Baseball park in Spokane, Washington

Washington Trust Field and Patterson Baseball Complex is a college baseball park in the northwest United States, located on the campus of Gonzaga University in Spokane, Washington. Opened in 2007, it is the home venue of the Gonzaga Bulldogs of the Pac-12 Conference.

Designed by architect ALSC Architects, Washington Trust Field and Patterson Baseball Complex has 1,300 fixed seats in the main seating bowl and a total capacity of 2,300. The complex includes field lighting, home and visitors locker rooms, baseball offices, laundry, training and equipment facilities, batting cages, a natural grass field, modern restrooms and concession stands for the convenience of the fans, and an electronic information board and a stone marker welcoming visitors. The playing field is aligned southeast at an elevation just under 1900 ft above sea level; the site was formerly an annex of the U.S. Postal Service. The law school building, opened in 2000, is adjacent to the west.
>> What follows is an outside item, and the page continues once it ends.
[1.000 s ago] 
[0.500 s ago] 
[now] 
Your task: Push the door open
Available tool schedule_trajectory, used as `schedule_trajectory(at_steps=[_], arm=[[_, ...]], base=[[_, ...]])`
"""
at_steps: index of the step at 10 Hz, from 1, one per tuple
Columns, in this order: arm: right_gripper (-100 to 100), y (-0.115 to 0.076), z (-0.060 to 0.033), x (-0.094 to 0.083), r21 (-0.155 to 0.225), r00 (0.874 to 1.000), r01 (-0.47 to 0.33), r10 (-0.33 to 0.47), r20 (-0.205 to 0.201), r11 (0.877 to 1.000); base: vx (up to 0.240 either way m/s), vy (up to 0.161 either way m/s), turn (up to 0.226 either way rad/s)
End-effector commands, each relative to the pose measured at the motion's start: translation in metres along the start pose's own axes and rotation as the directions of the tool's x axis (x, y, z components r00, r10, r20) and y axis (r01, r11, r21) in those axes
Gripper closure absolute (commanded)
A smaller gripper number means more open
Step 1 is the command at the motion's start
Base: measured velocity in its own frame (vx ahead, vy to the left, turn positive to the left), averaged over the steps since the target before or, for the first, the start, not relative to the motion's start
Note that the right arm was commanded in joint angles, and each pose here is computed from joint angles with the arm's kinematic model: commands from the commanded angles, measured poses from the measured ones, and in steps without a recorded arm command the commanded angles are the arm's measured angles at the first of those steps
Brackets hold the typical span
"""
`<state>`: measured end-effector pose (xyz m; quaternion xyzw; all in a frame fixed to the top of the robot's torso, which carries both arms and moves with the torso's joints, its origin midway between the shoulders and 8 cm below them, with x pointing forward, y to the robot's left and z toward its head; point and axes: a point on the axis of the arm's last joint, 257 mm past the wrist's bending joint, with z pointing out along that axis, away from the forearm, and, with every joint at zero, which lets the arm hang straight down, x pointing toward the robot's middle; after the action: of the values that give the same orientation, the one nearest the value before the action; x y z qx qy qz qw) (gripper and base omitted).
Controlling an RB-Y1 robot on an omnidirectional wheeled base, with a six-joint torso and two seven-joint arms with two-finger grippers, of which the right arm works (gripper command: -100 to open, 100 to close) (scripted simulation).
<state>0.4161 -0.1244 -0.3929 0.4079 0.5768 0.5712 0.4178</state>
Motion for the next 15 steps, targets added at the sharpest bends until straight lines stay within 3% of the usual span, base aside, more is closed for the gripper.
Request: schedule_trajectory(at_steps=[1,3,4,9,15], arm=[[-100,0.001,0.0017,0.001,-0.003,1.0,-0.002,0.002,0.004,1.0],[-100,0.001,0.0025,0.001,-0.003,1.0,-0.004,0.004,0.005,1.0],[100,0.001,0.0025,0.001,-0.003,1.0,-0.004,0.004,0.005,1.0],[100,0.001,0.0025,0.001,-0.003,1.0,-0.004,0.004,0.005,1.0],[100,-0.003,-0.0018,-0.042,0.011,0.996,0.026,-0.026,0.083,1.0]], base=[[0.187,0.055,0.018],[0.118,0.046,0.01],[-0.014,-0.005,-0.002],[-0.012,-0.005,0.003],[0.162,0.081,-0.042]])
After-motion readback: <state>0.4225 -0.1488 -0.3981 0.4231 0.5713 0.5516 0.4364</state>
Patterson Baseball Complex is named after the family of Michael Patterson (class of 1969), chairman of Gonzaga's Board of Trustees and a major contributor to the project. Washington Trust Field is named after Washington Trust Bank in which, Pete Stanton, the chairman and CEO of Washington Trust Bank, and Jack Heath, president of Washington Trust Bank, were the major forces behind the field naming.

The Bulldogs played on campus from 1968 through 2003 at August/ART Stadium (Pecarovich Field until 1996), which was displaced by the construction of McCarthey Athletic Center, home of the Gonzaga basketball teams. After ground was broken for McCarthey in April 2003, the baseball team finished the season at Spokane Falls Community College, then played three seasons in Spokane's minor league venue, Avista Stadium.

A few hundred yards south of the old field, ground was broken for the facility in June 2006, and it opened nine months later on March 15, 2007, a 9–4 victory over Rider University. The first night game was played April 17, a 4–7 loss to Washington State; the dedication game was three nights later, a 6–3 conference victory over Saint Mary's.